YOUR ASSIGNMENT >> Lines from the one containing "Is there any green" through the final line of the entries below: reproduce them exactly, all of them and only them.
*** EXERCISE INPUT ***
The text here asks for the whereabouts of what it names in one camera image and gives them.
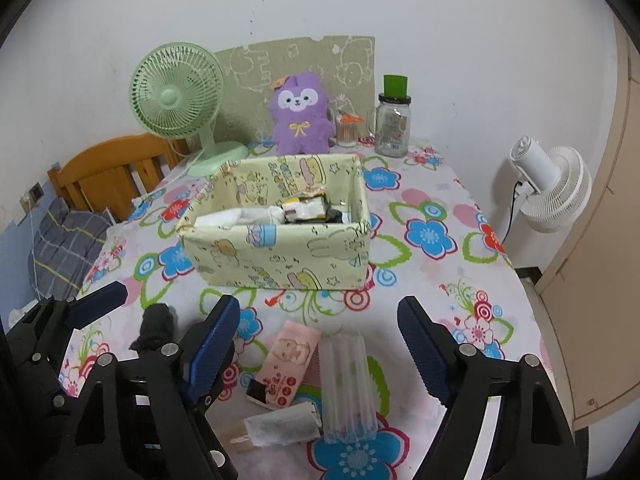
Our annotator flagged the beige door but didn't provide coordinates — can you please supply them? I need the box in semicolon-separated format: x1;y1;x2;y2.
535;15;640;433

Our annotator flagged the green desk fan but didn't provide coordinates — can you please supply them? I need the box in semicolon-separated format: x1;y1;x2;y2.
131;43;249;177

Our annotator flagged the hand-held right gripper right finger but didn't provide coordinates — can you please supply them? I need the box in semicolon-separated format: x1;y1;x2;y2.
396;296;576;480

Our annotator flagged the pink tissue packet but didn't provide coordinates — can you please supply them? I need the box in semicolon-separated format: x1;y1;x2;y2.
252;321;322;407

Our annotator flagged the black fan cable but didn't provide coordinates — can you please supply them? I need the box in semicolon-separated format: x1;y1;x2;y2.
500;180;523;246

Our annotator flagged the yellow printed fabric storage box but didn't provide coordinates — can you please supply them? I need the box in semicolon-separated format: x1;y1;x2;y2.
177;152;373;291

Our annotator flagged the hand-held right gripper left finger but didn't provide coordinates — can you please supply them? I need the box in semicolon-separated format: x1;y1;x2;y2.
75;294;242;480

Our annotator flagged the toothpick holder with orange lid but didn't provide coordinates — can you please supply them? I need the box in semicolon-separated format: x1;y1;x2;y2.
336;110;365;148

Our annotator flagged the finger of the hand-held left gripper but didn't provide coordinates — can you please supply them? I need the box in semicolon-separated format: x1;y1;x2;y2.
67;281;128;331

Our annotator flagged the clear plastic bag pack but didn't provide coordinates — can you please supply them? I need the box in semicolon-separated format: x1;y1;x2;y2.
317;331;378;443

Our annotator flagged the white beige pack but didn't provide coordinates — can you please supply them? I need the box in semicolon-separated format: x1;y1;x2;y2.
220;401;322;450

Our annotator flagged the white tissue pack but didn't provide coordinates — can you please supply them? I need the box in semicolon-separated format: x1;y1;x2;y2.
194;208;251;228

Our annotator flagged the black sock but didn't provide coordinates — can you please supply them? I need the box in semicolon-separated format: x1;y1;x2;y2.
129;302;177;353

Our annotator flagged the green printed board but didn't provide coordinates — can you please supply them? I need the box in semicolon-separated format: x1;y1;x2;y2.
215;35;376;143

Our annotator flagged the glass jar with green lid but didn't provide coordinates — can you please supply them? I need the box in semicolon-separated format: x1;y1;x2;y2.
374;74;412;157

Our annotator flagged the purple plush toy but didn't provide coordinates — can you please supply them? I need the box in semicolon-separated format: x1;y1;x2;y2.
270;72;337;156

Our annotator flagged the grey plaid bedding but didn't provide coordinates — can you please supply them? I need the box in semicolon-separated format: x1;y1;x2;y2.
27;197;113;306

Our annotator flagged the white standing fan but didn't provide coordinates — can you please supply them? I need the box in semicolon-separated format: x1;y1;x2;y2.
510;135;592;233

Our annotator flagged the wall socket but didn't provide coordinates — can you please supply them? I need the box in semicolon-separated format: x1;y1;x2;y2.
20;182;43;211

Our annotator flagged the yellow cartoon printed packet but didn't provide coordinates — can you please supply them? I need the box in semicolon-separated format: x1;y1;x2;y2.
280;187;331;223

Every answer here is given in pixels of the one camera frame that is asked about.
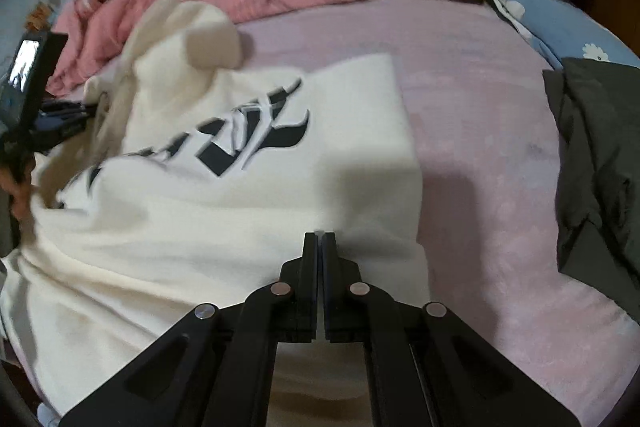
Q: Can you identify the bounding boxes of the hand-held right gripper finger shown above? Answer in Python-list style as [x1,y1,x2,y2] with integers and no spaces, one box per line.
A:
[321,232,583,427]
[59,232,321,427]

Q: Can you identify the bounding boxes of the pile of desk clutter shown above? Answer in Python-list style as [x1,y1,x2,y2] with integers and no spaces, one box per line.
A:
[25,0,56,32]

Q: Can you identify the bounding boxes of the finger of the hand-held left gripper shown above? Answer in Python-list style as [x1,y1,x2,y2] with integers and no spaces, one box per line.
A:
[32,101,101,142]

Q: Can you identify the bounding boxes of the dark grey folded clothes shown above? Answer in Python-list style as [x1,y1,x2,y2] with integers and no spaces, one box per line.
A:
[542,57,640,313]

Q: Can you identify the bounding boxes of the cream printed hoodie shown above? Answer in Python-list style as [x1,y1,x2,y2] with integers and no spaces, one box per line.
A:
[0,0,431,427]

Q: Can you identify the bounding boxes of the person's left hand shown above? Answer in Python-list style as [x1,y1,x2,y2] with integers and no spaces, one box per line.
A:
[0,159,33,223]

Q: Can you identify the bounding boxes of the blue flower print pillow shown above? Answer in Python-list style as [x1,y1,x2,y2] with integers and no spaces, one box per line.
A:
[457,0,640,70]

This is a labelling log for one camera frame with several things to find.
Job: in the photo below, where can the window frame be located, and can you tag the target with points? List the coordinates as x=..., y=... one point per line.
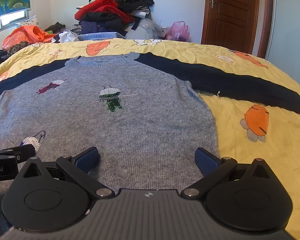
x=7, y=21

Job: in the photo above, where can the red garment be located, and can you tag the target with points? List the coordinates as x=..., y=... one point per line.
x=102, y=6

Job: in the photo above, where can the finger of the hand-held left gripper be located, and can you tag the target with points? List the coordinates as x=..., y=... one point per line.
x=25, y=152

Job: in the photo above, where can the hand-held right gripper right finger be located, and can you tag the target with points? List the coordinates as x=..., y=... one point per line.
x=206, y=161

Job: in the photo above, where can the olive green garment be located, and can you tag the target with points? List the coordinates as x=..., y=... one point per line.
x=55, y=27

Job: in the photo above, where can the brown wooden door frame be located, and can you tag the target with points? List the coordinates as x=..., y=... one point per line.
x=266, y=17

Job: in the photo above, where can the pink plastic bag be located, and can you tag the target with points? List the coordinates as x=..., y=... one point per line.
x=178, y=31

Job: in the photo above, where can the checkered cloth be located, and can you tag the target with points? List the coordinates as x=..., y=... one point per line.
x=76, y=28

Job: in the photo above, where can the clear plastic bag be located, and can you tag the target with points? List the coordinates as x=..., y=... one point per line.
x=147, y=28

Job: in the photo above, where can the leopard print cloth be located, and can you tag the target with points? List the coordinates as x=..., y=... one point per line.
x=16, y=48

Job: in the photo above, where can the brown wooden door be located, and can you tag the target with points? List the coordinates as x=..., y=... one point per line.
x=230, y=12

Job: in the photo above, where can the navy garment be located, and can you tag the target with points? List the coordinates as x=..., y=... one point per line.
x=100, y=23

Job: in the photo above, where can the blue knit cloth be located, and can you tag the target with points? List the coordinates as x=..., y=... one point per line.
x=100, y=36

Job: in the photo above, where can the orange plastic bag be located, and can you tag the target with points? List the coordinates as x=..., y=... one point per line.
x=22, y=35

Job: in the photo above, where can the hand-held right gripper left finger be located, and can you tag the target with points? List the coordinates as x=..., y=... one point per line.
x=88, y=158

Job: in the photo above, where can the grey sweater with navy sleeves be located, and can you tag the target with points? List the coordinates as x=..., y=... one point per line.
x=145, y=120

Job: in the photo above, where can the white crumpled cloth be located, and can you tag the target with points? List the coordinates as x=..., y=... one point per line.
x=67, y=37

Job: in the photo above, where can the yellow flower print blanket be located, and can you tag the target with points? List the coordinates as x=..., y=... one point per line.
x=277, y=155

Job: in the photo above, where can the floral print pillow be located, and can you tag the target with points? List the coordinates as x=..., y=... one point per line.
x=27, y=23

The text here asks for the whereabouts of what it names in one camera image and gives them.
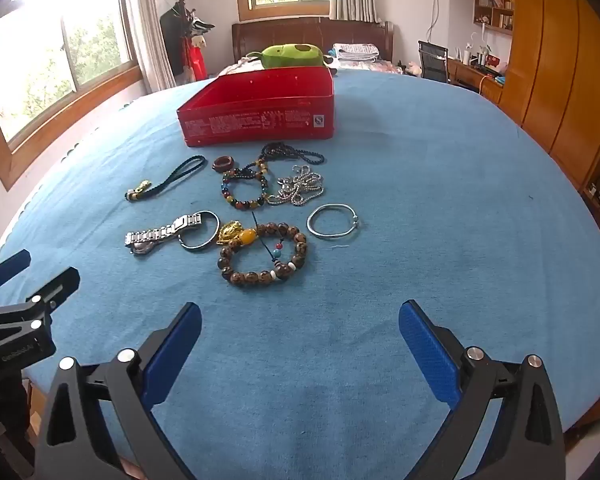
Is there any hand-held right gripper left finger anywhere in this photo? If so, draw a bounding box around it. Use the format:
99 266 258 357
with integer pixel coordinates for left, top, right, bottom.
34 302 202 480

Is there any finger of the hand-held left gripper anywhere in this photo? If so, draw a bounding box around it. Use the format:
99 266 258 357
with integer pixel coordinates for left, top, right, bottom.
30 266 81 318
0 249 32 311

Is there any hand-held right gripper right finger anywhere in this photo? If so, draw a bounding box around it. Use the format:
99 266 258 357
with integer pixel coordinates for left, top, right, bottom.
398 300 567 480

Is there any silver metal wristwatch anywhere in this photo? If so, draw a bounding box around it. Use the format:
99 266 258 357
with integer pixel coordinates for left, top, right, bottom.
125 213 203 256

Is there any plain dark silver bangle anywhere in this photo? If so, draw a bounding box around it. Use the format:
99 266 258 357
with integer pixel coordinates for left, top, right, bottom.
178 210 222 251

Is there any black cord bracelet gold charm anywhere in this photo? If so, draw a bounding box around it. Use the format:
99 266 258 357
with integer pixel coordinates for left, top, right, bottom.
125 155 207 203

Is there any gold pendant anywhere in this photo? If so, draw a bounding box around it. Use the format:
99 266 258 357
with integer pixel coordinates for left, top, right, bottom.
216 219 242 247

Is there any brown bead bracelet yellow bead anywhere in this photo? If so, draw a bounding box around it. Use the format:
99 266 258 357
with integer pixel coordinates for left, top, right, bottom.
217 211 309 288

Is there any multicoloured bead bracelet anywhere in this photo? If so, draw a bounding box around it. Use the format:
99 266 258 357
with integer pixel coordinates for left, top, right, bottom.
221 158 272 209

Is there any black bead necklace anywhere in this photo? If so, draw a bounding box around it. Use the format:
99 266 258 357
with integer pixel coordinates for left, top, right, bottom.
232 143 326 181

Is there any red rectangular box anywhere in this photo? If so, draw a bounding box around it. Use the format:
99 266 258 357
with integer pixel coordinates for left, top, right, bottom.
176 66 336 148

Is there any silver bangle with clasp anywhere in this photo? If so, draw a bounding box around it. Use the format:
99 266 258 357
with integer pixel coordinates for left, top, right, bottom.
307 203 363 239

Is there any blue cloth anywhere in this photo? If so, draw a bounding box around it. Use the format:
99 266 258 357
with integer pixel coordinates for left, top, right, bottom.
0 67 600 480

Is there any large wooden framed window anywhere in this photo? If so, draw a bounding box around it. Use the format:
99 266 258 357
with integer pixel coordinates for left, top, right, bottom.
0 0 146 191

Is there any red hanging bag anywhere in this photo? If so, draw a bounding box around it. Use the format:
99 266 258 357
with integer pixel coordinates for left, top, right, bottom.
182 35 208 83

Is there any black hanging garment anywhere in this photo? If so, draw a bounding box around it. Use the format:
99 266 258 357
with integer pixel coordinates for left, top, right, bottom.
160 5 191 86

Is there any floral bedding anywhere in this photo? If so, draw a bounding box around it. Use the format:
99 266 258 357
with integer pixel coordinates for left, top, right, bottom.
219 57 262 79

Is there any wooden desk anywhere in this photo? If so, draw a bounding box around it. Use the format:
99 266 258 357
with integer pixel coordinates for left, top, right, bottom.
447 57 506 101

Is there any black office chair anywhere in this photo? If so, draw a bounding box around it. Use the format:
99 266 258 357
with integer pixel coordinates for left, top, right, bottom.
418 40 450 83

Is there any folded blanket stack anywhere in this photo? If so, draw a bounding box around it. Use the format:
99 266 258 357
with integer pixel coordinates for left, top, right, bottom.
332 42 381 62

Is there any wooden wardrobe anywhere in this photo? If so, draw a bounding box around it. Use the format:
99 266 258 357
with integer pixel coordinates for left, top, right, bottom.
450 0 600 201

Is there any green plush toy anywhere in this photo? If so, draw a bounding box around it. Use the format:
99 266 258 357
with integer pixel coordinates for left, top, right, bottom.
245 43 326 69

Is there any wooden bed headboard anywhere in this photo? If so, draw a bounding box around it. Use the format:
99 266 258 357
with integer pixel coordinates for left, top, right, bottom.
231 16 396 63

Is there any silver chain necklace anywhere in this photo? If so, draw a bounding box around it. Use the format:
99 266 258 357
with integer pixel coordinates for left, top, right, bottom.
266 164 326 207

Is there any wall bookshelf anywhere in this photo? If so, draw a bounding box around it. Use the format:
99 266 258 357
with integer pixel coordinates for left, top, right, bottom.
474 0 516 36

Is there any white wall cable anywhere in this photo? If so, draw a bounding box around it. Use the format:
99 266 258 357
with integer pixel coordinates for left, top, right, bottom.
428 0 442 42
*** End of EXERCISE INPUT ***
OUTPUT BELOW >>
Is there any green plush toy anywhere in this photo? If so, draw a bounding box around it. Use the format:
99 266 258 357
with integer pixel coordinates for left, top, right, bottom.
245 43 326 69

Is there any wooden bed headboard anywhere in this photo? If so, draw a bounding box around it. Use the format:
99 266 258 357
with integer pixel coordinates for left, top, right, bottom.
231 16 396 63

Is there any silver chain necklace anywhere in this photo? If so, draw a bounding box around it. Use the format:
99 266 258 357
with integer pixel coordinates for left, top, right, bottom.
266 164 326 207

Is there any wall bookshelf anywhere in this photo? If so, draw a bounding box around it. Use the format:
99 266 258 357
with integer pixel coordinates for left, top, right, bottom.
474 0 516 36

Is there any white wall cable anywhere in this photo? If so, draw a bounding box around it. Use the format:
99 266 258 357
with integer pixel coordinates for left, top, right, bottom.
428 0 442 42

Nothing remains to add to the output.